- [PROBLEM DESCRIPTION] Go through the entries below from the first line and output each one exactly, up to and including the line with "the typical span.".
═══ MATERIALS PROVIDED
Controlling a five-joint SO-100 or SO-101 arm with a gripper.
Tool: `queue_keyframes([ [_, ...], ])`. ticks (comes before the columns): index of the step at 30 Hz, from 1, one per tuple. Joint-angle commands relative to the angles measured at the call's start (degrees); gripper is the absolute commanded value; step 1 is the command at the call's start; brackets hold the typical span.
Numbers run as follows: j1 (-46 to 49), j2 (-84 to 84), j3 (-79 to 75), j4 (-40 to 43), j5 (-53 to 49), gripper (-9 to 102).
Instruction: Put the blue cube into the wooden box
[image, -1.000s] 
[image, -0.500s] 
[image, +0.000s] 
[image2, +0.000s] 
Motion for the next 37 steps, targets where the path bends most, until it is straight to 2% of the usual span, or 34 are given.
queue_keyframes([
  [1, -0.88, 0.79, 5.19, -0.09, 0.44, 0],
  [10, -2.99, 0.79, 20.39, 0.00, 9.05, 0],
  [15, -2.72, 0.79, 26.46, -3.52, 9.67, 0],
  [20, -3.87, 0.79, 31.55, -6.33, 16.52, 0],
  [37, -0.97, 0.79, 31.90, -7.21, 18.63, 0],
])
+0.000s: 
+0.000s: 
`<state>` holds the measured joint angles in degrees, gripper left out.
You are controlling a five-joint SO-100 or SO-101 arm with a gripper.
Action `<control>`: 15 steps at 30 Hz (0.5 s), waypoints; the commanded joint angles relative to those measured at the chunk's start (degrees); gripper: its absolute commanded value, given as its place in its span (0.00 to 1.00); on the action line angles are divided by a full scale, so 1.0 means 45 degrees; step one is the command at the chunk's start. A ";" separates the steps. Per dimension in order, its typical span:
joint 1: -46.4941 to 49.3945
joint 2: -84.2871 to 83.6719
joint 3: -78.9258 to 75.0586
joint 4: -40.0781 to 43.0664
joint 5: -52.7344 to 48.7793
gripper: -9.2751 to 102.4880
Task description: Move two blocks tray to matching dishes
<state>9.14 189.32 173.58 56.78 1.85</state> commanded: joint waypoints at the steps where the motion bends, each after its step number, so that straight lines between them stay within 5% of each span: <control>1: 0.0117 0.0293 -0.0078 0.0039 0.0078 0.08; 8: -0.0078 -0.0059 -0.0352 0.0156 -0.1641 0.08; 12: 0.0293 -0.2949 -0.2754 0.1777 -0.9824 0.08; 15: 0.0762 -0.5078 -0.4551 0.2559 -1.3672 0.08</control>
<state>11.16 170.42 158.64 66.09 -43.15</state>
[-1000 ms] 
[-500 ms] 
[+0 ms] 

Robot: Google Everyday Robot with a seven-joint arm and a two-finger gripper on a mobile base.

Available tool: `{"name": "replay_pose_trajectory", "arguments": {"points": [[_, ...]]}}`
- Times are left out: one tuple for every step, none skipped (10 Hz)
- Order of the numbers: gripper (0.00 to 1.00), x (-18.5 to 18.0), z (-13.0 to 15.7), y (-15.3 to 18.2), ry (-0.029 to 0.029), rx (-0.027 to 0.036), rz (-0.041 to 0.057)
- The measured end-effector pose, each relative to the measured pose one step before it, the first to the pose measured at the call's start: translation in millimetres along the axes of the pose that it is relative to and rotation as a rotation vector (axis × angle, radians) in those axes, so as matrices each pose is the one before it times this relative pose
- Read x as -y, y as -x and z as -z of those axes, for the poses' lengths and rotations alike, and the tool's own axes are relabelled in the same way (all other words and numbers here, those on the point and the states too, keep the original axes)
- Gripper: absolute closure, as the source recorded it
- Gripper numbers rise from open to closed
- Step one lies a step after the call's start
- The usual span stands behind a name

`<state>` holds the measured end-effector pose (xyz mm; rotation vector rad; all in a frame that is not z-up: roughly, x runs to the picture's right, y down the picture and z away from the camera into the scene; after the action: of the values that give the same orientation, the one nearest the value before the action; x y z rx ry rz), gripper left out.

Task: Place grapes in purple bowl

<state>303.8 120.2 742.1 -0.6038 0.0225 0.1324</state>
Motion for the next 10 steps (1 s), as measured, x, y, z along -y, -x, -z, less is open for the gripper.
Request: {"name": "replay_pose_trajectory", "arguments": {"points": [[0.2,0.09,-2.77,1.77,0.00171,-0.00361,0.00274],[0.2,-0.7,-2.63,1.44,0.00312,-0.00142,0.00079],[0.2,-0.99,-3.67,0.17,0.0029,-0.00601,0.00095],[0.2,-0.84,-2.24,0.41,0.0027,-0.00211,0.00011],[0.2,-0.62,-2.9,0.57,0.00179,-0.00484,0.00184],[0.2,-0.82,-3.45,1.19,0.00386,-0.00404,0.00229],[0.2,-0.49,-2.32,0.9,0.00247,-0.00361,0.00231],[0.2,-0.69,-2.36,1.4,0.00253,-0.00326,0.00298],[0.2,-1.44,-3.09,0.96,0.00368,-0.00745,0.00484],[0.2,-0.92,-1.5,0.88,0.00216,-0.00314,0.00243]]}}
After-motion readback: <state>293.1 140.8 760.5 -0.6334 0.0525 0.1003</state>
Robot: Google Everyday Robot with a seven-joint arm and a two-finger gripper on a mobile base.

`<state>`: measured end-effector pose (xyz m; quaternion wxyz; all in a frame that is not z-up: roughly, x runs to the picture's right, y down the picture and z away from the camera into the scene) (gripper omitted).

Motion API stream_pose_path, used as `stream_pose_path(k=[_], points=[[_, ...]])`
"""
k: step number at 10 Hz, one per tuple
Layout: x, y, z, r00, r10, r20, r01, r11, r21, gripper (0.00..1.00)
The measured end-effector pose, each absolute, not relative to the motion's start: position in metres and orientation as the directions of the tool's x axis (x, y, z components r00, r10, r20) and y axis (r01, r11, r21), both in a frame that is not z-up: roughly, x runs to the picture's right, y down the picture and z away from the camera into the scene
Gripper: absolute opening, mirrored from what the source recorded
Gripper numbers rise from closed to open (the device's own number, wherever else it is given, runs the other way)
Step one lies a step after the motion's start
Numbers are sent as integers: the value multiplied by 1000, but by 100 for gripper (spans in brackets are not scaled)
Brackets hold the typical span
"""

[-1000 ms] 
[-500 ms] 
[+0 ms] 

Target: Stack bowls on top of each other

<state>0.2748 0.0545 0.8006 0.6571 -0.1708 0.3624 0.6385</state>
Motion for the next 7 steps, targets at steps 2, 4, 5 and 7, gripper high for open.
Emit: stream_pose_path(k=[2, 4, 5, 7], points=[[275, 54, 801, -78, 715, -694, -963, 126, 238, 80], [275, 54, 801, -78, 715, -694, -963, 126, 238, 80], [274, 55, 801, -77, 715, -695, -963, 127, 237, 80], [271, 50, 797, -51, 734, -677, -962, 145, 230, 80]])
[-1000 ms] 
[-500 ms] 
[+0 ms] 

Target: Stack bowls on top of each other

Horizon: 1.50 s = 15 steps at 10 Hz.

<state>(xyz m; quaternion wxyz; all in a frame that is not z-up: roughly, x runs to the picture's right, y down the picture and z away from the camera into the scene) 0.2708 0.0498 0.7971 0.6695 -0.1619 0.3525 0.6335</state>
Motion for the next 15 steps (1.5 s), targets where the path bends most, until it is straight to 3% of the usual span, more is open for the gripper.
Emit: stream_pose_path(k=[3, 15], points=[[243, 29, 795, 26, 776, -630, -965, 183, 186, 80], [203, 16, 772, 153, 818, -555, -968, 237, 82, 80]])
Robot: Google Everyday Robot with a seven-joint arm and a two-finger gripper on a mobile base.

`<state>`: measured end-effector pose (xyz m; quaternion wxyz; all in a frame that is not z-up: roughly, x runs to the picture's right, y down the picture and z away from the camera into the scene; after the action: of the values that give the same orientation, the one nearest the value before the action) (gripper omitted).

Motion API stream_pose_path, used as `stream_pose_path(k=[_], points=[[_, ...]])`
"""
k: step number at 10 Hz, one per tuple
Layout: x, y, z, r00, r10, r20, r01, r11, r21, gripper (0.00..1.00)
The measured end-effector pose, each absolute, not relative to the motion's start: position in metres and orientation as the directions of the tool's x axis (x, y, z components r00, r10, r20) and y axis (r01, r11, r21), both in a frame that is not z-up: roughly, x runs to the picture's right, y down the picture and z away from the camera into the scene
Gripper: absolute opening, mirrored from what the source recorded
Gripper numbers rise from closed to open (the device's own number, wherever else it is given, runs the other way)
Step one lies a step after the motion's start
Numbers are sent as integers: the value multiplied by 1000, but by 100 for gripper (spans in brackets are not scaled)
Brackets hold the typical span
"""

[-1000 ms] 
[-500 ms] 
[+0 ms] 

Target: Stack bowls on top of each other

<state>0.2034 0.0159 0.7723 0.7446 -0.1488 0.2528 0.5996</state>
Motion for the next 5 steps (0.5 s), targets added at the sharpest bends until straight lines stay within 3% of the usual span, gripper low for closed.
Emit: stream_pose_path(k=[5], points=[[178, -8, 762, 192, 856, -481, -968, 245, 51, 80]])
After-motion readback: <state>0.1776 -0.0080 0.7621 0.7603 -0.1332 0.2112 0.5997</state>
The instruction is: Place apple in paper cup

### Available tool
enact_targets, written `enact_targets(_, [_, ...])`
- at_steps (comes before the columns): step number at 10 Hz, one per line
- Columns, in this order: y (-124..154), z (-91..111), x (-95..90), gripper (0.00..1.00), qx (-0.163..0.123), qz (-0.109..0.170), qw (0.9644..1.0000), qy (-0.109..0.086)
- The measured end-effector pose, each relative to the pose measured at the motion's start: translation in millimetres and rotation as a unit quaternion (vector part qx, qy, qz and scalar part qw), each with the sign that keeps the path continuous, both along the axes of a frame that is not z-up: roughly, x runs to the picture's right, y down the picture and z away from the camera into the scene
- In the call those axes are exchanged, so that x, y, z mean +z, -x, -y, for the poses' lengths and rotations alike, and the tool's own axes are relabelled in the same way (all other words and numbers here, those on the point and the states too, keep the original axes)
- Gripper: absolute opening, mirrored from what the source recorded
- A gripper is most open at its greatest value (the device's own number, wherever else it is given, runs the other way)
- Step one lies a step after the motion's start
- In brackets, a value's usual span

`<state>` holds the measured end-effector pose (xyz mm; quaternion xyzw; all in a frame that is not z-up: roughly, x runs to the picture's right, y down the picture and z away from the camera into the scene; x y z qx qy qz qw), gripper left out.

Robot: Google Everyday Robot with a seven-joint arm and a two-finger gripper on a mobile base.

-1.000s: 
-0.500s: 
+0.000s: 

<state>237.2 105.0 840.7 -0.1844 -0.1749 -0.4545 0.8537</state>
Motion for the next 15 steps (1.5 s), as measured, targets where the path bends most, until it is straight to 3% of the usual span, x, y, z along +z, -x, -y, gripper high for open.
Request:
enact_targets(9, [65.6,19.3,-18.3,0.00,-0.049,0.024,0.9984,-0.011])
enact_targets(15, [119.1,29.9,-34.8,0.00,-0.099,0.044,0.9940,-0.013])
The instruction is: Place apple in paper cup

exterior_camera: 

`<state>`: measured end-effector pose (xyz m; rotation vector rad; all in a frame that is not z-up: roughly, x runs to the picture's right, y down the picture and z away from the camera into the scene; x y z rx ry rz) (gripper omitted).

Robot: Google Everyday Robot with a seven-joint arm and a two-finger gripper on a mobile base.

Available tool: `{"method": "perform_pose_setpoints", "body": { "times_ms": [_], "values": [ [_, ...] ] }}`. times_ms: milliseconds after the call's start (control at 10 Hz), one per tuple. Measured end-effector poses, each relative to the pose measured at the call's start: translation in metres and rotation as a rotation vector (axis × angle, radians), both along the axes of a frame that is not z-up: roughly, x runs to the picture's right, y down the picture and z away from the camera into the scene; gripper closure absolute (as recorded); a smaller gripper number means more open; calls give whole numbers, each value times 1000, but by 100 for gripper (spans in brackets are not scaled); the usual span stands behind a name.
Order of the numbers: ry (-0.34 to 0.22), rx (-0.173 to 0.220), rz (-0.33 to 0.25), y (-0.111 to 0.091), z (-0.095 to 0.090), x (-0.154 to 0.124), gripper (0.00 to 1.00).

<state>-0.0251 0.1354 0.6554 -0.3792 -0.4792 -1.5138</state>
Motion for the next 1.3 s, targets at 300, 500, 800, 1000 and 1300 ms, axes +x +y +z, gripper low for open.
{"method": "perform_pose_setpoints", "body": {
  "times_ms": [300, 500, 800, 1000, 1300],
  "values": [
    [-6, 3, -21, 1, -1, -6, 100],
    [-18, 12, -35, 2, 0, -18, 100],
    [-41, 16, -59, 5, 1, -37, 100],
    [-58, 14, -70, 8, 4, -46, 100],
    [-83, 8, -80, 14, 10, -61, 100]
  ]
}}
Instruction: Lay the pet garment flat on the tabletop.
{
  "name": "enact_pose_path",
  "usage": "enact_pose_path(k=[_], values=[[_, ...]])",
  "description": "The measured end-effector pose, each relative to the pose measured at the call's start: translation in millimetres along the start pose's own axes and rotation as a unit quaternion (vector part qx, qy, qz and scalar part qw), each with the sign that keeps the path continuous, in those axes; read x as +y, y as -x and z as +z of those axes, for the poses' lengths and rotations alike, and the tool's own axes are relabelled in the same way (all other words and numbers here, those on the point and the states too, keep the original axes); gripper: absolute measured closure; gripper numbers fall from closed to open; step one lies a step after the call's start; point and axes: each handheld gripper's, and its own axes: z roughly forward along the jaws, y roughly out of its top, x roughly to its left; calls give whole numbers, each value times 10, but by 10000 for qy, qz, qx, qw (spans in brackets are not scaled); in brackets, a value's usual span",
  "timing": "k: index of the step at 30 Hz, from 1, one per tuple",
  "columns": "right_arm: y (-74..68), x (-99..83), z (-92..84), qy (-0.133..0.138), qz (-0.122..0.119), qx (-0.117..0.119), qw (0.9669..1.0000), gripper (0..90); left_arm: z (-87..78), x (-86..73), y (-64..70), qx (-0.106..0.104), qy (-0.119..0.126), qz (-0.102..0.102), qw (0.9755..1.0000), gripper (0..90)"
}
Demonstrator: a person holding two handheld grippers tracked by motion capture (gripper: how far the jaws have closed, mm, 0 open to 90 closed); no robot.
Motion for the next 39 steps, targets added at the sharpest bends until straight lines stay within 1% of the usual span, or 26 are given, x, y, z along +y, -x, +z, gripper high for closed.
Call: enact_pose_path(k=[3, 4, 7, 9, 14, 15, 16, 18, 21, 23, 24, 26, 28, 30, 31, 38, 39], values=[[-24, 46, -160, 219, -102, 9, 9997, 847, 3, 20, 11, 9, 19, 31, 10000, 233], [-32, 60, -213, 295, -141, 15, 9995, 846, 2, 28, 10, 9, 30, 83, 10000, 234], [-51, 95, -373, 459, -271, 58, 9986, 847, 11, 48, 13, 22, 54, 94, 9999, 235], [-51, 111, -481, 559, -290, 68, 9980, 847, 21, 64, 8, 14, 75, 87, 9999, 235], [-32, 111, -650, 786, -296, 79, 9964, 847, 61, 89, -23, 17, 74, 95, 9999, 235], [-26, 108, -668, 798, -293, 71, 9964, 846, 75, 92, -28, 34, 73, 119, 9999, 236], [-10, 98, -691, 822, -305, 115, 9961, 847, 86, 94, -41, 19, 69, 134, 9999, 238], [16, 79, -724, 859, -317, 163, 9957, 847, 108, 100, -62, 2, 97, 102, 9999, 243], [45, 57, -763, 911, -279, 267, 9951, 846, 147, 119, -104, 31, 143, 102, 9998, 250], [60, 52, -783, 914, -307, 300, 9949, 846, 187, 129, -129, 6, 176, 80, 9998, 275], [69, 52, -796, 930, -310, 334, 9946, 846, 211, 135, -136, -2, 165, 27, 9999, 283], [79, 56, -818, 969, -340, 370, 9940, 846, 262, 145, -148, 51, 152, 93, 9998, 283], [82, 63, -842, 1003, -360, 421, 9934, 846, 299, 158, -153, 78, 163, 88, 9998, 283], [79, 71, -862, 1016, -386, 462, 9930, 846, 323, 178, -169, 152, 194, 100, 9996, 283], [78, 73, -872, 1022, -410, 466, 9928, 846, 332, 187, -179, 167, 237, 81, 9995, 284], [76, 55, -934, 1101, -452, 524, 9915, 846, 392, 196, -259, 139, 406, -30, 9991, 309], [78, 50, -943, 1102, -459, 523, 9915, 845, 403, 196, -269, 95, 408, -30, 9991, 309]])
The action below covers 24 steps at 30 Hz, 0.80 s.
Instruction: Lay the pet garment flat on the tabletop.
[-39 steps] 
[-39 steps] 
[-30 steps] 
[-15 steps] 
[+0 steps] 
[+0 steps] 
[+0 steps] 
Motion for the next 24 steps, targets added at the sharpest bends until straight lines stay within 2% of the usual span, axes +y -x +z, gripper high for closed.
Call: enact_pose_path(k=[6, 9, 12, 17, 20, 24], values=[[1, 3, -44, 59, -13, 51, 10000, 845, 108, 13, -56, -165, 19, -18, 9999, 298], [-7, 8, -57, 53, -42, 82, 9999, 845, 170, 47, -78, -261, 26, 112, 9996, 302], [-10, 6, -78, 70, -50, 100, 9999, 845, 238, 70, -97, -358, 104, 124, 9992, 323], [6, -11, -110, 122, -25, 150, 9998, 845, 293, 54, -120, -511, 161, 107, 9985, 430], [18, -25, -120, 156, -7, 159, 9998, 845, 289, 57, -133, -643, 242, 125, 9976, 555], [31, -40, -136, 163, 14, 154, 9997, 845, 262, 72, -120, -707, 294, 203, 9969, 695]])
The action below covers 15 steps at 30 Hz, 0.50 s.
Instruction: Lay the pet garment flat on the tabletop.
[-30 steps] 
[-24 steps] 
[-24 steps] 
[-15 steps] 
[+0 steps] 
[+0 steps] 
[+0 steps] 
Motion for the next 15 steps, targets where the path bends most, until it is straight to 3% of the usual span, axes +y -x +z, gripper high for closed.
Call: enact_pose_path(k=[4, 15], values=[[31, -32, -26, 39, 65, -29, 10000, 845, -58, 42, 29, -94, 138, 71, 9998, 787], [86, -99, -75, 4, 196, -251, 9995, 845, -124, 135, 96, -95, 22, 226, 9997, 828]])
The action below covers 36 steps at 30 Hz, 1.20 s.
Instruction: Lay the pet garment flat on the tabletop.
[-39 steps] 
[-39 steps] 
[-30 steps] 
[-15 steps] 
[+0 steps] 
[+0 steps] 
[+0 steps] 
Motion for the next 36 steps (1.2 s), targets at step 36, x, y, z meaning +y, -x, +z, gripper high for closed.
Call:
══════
- [THE COMPLETED TASK]
Controlling a five-joint SO-100 or SO-101 arm with a gripper.
Tool: `queue_keyframes([ [_, ...], ])`. ticks (comes before the columns): index of the step at 30 Hz, from 1, one per tuple. Joint-angle commands relative to the angles measured at the call's start (degrees); gripper is the absolute commanded value; step 1 is the command at the call's start; brackets hold the typical span.

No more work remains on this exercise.